Studies to date indicate that the use of fibrinogen in the context of PPH is safe, readily available, and volume-sparing compared to plasma transfusion and cryoprecipitate. (Vermeulen 2022) However, the role of early fibrinogen supplementation in terms of effectiveness and cost-efficiency in the treatment of PPH in secondary and tertiary care settings remains unclear. The question is whether fibrinogen should be administered immediately in cases of persistent bleeding or only to women with confirmed hypofibrinogenemia. Treatment with fibrinogen concentrate is expensive and may not be readily available in all locations. Currently, there is (likely) variation in practice in secondary and tertiary care regarding the use of fibrinogen in PPH. The key question is whether early fibrinogen supplementation is beneficial (and cost-effective) when administered early in cases of persistent postpartum bleeding and whether its administration should be based on actual fibrinogen levels.

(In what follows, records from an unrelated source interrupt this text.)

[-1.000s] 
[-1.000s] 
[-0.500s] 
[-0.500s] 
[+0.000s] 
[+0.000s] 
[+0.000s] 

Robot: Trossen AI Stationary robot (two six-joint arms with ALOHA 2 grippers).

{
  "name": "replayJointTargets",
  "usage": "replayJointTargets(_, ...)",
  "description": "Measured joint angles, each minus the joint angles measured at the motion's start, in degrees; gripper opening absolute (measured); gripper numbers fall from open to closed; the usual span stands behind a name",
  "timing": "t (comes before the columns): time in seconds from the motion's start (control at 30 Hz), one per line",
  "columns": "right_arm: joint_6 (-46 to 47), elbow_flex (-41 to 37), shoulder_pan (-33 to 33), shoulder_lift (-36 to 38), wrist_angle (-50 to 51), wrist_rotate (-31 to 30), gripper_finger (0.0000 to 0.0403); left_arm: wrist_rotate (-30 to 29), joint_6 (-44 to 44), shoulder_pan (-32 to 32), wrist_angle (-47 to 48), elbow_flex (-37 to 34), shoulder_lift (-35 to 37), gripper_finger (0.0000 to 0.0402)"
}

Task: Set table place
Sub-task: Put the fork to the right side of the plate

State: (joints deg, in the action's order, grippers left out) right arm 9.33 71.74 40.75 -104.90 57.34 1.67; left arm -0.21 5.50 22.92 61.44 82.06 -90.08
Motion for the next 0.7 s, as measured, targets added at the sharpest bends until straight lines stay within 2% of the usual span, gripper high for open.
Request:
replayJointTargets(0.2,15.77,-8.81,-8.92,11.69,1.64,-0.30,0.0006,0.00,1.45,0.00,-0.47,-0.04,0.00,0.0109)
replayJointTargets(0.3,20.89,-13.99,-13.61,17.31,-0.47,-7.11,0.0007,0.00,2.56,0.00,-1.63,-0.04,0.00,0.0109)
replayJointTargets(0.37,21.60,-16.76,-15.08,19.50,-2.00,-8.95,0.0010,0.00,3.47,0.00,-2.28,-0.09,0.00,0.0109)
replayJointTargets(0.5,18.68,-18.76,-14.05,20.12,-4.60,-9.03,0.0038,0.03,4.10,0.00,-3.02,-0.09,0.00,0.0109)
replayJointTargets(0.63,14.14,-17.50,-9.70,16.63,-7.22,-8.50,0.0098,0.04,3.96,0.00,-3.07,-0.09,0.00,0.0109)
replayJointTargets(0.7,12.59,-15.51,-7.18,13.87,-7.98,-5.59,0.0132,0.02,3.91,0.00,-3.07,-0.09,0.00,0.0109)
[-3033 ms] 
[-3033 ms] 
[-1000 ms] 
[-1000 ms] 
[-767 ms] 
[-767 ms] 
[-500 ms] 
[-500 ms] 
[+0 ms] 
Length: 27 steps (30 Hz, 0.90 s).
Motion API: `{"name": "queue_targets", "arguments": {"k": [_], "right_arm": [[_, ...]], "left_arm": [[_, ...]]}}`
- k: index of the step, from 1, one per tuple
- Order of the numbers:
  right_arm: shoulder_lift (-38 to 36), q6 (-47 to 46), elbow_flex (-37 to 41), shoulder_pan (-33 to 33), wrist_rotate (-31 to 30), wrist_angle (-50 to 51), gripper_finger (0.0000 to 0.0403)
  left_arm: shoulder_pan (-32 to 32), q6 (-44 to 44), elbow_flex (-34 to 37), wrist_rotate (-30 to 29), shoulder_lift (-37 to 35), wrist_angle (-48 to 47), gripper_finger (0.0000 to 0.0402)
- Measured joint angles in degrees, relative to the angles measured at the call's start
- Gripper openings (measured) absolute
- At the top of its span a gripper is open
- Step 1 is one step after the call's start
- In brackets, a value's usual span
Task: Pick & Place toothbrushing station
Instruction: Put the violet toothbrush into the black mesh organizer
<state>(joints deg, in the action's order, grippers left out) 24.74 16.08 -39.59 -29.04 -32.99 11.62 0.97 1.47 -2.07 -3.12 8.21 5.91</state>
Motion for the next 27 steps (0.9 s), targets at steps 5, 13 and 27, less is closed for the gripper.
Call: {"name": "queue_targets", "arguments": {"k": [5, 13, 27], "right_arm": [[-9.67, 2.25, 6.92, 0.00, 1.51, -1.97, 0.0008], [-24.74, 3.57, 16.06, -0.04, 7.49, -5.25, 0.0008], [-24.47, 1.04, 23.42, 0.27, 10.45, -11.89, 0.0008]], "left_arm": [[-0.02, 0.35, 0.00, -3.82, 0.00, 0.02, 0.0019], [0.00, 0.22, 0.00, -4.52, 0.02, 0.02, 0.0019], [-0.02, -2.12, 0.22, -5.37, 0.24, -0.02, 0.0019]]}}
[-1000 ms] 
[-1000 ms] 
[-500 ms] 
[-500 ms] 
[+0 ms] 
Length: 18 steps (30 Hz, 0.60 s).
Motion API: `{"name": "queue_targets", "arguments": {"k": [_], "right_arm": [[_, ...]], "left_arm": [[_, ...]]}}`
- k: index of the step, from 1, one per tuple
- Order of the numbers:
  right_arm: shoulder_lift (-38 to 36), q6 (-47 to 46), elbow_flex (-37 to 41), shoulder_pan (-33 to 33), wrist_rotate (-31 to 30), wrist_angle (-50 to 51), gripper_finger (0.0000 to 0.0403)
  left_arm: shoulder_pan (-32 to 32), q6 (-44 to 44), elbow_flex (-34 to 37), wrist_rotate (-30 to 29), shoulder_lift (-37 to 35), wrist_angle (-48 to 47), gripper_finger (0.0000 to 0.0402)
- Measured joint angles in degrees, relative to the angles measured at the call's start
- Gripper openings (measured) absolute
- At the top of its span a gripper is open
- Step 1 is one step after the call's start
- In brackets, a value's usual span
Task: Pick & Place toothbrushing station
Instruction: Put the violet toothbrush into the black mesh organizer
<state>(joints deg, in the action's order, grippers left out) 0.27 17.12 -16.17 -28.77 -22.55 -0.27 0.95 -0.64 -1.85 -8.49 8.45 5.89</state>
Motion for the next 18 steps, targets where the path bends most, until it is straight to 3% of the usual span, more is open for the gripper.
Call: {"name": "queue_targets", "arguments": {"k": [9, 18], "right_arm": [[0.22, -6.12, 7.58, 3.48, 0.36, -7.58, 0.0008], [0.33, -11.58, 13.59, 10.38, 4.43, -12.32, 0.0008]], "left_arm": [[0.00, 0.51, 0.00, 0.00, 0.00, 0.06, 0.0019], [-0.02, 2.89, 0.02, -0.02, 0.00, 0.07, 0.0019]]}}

Conclusies / Summary of Findings
|
Low GRADE |
In women with postpartum blood loss of at least 500 mL after vaginal birth or cesarean section, administration of fibrinogen may result in little or no effect on additional blood loss as compared to placebo or no administration of fibrinogen. Source: Ducloy-Bouthors (2021) |
|
Very low GRADE |
The evidence is very uncertain about the effect of fibrinogen on hysterectomy when compared with placebo or no fibrinogen in women with postpartum blood loss of at least 500 mL after vaginal birth or cesarean section. Source: Ducloy-Bouthors (2021) |
|
Very low GRADE |
The evidence is very uncertain about the effect of fibrinogen on maternal death when compared with placebo or no fibrinogen in women with postpartum blood loss of at least 500 mL after vaginal birth or cesarean section. Source: Zaidi (2020), Ducloy-Bouthors (2021) |
|
Very low GRADE |
The evidence is very uncertain about the effect of fibrinogen on blood transfusion when compared with placebo or no fibrinogen in women with postpartum blood loss of at least 500 mL after vaginal birth or cesarean section. Source: Zaidi (2020), Ducloy-Bouthors (2021) |
|
Very low GRADE |
The evidence is very uncertain about the effect of fibrinogen on use of additional haemostatic intervention when compared with placebo or no fibrinogen in women with postpartum blood loss of at least 500 mL after vaginal birth or cesarean section. Source: Zaidi (2020), Ducloy-Bouthors (2021) |
|
Very low GRADE |
The evidence is very uncertain about the effect of fibrinogen on transfer to higher level of care when compared with placebo or no fibrinogen in women with postpartum blood loss of at least 500 mL after vaginal birth or cesarean section. Source: Zaidi (2020), Ducloy-Bouthors (2021) |
|
Very low GRADE |
The evidence is very uncertain about the effect of fibrinogen on adverse effects when compared with placebo or no fibrinogen in women with postpartum blood loss of at least 500 mL after vaginal birth or cesarean section. Source: Zaidi (2020), Ducloy-Bouthors (2021) |
|
No GRADE |
No evidence was found regarding the chance of , shock, coagulopathy, organ dysfunction, women's sense of wellbeing, acceptability, satisfaction with the intervention and breastfeeding in women with postpartum blood loss of at least 500 mL after vaginal birth or cesarean section, who were administered fibrinogen compared to placebo or no fibrinogen. Source: None |
Samenvatting literatuur
Description of studies
Zaidi (2020) wrote a systematic review focusing on early fibrinogen replacement therapy in severe postpartum haemorrhage (PPH). CDSR & CENTRAL (The Cochrane Library), MEDLINE, Embase, CINAHL, PubMed (for electronic publications ahead of print only), Transfusion Evidence Library, LILACS, Web of Science Conference Proceedings Citation Index- Science, ClinicalTrials.gov and the WHO International Clinical Trials Registry Portal (ICTRP) were searched from inception to June 2019. Studies were included if they included pregnant women of any age, >24 weeks gestation with PPH defined as estimated blood loss ≥500 mL up to 24 hours postdelivery. If in a study fibrinogen was compared with another hemostatic intervention, it was excluded. Initially, 14 studies were selected based on title and abstract. A total of 5 studies (2 completed RCTs and 3 ongoing trials) were included in this systematic review. A meta-analysis was not possible because only 2 RCTs were completed and these were not sufficiently homogenous. Zaidi (2020) rated risk of bias for one RCT as low and they rated another RCT unclear.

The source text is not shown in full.